The weather began to get colder, and Mr. Boyd said he knew it was time to go back to his church as a parishioner. Instead of the awkwardness or distancing one might have expected, Mr. Boyd says his first Sunday back was wonderful. “They knew me,” he said of his parishioners. “They did not seem at all alarmed, just concerned for me.”

Over the ensuing months, people continued to call, write cards, and drop in to show their support.

Surprisingly, Mr. Boyd said he never heard one doubting or accusatory word over the whole time he waited to see if the Crown would go ahead with its case against him.

How did he pass the time? “It was hard, not being able to function as a priest, to not do the things I knew how to do.
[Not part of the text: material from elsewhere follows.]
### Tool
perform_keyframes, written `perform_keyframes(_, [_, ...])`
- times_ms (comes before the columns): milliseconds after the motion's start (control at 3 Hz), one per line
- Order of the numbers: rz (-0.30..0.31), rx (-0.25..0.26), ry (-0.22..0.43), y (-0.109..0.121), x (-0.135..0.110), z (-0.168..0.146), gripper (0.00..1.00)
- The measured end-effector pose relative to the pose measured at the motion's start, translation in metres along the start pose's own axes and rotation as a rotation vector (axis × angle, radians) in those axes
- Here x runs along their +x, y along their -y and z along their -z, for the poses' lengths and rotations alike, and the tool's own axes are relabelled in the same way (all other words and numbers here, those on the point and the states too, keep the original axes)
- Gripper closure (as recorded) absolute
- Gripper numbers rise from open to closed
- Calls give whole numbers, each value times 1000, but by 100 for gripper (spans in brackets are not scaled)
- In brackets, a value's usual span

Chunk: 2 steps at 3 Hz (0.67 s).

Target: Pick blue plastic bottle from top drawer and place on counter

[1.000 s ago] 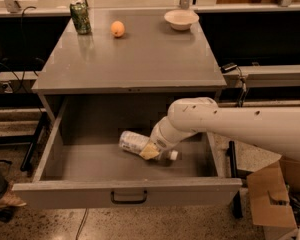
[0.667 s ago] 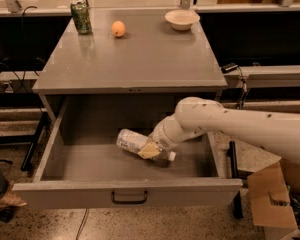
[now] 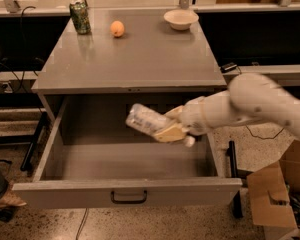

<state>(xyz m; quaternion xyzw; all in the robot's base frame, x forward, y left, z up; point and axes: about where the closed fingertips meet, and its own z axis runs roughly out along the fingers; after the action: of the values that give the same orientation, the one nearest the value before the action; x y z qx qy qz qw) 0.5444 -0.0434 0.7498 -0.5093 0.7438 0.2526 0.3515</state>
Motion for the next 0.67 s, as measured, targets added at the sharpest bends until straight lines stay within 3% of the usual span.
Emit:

I read a lot of books, and of course parish members had to call and ask how things were done so they could carry on without me in that role.”

Most difficult, he said, was being cut off from elderly people who were ill, to have to remove himself as they neared the end of their lives. “That’s when emotions are highest and it’s the best opportunity of offering real support and comfort to people, and I could not do it.”

He never hid. “If people saw they could talk to me about it, it put them more at ease.”

Mr. Boyd said the experience taught him perseverance and patience. Today, he treasures a warm personal letter, written to him from the archbishop, who also attended the Dec. 10 eucharist where the people of Hantsport celebrated Mr. Boyd’s reinstatement as rector.